● Task description: Your task is to copy the lines of the data below from the line holding "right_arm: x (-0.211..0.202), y" through the line holding "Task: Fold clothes", inclusive, exactly and with nothing added.
Segment Start: Supplied data
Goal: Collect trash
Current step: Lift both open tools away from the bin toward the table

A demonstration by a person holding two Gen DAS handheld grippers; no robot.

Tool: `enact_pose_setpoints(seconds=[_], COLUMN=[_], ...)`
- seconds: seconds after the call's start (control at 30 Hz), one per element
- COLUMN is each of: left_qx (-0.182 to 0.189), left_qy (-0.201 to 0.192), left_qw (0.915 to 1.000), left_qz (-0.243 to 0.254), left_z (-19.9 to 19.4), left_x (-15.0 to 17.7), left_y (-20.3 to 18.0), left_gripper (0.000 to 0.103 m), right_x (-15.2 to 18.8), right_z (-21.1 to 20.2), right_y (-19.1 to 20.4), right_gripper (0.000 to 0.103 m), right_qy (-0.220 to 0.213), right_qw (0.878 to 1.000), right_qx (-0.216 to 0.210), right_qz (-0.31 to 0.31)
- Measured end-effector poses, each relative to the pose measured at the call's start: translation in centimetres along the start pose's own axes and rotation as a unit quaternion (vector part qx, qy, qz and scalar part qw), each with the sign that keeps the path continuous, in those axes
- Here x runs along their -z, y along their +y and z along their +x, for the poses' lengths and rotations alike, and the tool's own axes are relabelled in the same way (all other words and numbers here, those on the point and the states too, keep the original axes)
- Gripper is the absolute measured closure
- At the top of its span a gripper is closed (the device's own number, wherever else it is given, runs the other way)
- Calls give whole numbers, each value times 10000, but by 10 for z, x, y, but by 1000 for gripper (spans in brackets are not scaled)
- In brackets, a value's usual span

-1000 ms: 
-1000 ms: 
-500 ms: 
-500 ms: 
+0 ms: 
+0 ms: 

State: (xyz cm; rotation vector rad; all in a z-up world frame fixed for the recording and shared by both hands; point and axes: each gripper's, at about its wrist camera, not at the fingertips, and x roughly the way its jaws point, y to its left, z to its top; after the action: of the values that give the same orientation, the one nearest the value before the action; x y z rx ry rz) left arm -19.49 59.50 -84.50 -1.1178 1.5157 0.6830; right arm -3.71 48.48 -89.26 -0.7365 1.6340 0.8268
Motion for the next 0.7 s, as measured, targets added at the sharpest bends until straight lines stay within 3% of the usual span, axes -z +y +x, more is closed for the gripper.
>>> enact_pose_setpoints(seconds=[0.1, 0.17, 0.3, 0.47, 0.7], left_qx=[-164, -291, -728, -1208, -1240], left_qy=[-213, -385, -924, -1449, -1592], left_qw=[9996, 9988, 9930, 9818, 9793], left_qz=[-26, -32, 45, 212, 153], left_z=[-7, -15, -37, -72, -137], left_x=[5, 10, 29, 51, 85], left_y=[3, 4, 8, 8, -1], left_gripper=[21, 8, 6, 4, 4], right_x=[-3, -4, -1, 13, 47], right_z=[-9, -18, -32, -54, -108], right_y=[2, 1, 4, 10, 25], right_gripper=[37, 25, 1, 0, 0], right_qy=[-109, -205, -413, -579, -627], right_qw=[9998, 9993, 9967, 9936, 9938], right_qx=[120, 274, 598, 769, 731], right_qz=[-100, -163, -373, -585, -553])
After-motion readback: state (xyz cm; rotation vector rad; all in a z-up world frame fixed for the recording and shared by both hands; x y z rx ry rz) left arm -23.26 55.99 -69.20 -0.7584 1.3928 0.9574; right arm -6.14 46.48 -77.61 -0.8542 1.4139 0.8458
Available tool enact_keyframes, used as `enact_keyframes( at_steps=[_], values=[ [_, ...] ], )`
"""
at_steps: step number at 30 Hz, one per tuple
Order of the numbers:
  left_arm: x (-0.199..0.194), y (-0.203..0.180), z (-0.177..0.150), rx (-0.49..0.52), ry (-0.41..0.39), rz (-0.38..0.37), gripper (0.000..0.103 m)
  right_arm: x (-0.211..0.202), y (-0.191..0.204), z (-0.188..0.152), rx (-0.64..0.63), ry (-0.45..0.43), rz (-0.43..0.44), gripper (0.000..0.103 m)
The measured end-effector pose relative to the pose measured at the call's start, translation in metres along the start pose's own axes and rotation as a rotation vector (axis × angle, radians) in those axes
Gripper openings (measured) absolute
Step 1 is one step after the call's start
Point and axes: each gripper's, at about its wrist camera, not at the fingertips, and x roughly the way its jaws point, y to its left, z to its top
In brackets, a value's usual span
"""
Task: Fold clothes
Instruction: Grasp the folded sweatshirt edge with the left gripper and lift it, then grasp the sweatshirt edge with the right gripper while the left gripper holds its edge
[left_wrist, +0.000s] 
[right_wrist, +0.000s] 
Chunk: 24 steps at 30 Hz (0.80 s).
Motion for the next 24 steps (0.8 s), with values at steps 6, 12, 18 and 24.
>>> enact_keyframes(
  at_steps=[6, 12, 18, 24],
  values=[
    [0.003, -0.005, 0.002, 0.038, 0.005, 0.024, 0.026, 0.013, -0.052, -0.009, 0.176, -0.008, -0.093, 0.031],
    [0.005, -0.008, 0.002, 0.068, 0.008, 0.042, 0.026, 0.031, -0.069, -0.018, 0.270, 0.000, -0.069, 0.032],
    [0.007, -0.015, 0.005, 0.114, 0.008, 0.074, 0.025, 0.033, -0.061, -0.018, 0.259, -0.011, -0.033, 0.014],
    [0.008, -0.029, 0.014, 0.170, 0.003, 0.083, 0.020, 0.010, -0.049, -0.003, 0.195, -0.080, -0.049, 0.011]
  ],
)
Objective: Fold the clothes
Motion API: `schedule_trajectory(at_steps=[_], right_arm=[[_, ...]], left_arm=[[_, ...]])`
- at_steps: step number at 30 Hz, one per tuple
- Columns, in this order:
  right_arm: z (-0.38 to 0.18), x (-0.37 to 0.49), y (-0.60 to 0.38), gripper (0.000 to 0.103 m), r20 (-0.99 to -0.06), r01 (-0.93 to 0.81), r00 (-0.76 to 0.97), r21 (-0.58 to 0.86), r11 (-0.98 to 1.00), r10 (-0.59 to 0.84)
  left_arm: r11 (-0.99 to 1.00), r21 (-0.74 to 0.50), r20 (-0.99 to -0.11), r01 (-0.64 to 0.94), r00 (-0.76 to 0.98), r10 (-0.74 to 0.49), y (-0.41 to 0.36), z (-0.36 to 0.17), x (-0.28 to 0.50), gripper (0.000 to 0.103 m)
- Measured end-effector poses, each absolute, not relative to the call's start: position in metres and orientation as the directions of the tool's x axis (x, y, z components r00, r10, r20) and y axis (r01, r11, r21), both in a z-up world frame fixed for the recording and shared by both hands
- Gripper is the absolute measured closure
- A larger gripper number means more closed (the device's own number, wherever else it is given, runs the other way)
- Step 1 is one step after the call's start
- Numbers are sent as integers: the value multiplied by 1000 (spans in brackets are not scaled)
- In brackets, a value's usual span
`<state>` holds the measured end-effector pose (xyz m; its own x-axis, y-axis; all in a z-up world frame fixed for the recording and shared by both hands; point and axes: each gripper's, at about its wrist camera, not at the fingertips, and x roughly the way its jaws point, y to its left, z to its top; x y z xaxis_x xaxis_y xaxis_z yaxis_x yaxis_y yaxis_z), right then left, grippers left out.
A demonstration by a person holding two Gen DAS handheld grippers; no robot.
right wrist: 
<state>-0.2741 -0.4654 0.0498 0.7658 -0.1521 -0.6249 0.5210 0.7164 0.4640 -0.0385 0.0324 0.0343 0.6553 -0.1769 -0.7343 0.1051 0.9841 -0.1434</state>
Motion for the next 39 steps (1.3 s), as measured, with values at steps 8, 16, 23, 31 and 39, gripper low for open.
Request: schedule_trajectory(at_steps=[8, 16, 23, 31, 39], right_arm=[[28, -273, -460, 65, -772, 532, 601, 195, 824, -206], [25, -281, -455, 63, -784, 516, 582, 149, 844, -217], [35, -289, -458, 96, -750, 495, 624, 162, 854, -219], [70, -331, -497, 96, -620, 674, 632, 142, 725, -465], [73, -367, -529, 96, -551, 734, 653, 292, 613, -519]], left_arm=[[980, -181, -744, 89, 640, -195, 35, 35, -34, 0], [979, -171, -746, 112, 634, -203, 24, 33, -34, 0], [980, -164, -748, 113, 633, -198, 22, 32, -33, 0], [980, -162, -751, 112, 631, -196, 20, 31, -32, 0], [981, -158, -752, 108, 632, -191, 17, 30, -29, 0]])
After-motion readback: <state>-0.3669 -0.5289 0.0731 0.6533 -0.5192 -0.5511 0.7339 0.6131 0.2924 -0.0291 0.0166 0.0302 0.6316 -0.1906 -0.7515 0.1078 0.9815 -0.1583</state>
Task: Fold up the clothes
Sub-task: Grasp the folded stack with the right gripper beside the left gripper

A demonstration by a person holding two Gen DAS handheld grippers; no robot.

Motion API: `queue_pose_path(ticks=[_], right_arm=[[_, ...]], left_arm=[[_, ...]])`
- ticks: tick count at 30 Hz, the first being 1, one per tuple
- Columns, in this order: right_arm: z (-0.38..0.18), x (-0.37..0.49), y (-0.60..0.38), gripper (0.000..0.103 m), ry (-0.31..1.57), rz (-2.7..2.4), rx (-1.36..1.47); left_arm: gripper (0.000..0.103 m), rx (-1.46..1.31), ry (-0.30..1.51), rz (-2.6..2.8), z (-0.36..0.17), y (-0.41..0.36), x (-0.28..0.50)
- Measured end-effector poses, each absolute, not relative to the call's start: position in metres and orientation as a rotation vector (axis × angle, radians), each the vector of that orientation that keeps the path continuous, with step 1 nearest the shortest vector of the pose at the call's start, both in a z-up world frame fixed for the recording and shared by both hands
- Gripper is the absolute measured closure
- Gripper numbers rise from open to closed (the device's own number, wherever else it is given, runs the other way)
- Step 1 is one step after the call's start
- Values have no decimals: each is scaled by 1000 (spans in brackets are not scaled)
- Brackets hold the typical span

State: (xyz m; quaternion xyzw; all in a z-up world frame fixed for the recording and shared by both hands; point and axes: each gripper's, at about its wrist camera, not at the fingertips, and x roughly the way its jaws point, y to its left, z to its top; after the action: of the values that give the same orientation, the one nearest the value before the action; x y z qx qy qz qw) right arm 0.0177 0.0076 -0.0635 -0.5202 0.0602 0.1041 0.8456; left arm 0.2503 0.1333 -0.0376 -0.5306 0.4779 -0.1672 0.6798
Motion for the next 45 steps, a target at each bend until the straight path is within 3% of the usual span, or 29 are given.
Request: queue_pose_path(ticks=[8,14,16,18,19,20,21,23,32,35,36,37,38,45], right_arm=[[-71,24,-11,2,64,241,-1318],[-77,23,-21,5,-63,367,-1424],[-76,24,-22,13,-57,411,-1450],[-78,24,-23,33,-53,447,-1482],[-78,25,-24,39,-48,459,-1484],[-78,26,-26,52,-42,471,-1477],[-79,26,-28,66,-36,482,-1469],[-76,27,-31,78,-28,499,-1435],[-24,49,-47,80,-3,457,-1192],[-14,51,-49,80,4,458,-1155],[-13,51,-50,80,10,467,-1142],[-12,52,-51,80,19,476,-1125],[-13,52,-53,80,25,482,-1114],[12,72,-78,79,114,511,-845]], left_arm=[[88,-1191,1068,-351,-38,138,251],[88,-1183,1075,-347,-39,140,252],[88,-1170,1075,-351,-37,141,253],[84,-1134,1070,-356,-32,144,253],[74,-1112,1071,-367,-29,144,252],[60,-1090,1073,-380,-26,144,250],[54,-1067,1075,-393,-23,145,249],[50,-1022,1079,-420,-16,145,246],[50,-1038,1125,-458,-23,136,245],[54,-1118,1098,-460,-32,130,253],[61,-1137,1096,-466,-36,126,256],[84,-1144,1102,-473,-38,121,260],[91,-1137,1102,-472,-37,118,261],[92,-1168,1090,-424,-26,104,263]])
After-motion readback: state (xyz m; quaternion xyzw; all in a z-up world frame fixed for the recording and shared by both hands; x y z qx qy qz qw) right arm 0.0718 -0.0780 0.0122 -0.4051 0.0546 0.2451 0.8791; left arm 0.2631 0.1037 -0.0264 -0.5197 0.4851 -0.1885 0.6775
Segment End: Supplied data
● Task result:
  right_arm: x (-0.211..0.202), y (-0.191..0.204), z (-0.188..0.152), rx (-0.64..0.63), ry (-0.45..0.43), rz (-0.43..0.44), gripper (0.000..0.103 m)
The measured end-effector pose relative to the pose measured at the call's start, translation in metres along the start pose's own axes and rotation as a rotation vector (axis × angle, radians) in those axes
Gripper openings (measured) absolute
Step 1 is one step after the call's start
Point and axes: each gripper's, at about its wrist camera, not at the fingertips, and x roughly the way its jaws point, y to its left, z to its top
In brackets, a value's usual span
"""
Task: Fold clothes

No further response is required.